Overexpression of the methanol dehydrogenase gene mxaF in Methylobacterium sp. MB200 enhances L-serine production.

Abstract

Increase in L-serine production is of interest for industry. Here, we describe ametabolic engineering approach to increase the production of L-serine in a methylotrophic bacterium. mxaF, the gene encoding the large subunit of a methanol dehydrogenase, was cloned from Methylobacterium sp. MB200 through transposon mutagenesis. Deletion of mxaF gene prevented the strain to grow on methanol, suggesting that mxaF is involved in methanol metabolism.
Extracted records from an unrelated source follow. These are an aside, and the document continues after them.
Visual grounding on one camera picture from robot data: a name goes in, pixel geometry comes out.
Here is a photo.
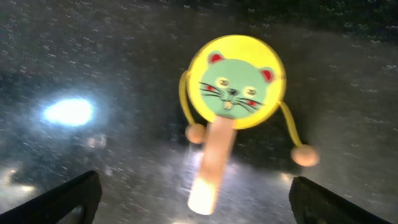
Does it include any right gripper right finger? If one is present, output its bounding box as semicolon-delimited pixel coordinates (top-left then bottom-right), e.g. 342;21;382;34
288;175;393;224

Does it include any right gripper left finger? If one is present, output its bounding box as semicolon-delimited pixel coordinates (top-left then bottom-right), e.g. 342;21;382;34
0;169;103;224

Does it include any yellow rattle drum toy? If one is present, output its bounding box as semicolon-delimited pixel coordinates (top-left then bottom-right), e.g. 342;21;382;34
178;34;321;216
Overexpression of mxaF gene in the strain MB200 resulted in a fivefold increase in methanol dehydrogenase activity compared to the wild-type. Resting cell assays showed that the recombinant strain accumulated 6·6mgml(-1) L-serine in 72h with 30mgml(-1) wet cells from 50mgml(-1) glycine and 50mgml(-1) methanol, representing a 1·5-fold increment for L-serine production in contrast to the wild-type strain. These results demonstrate that the potential for improving the production of L-serine can be achieved by overexpressing mxaF gene in methylotrophic bacteria. The amount of L-serine produced each year worldwide is relatively small compared with the amounts of the other amino acids and hence it is in great demand. Here, we describe a metabolic engineering approach to increase the production of L-serine in a methylotrophic bacterium Methylobacterium sp. MB200. The result demonstrates that raising the output of L-serine can be achieved by overexpressing mxaF gene in methylotrophic bacteria.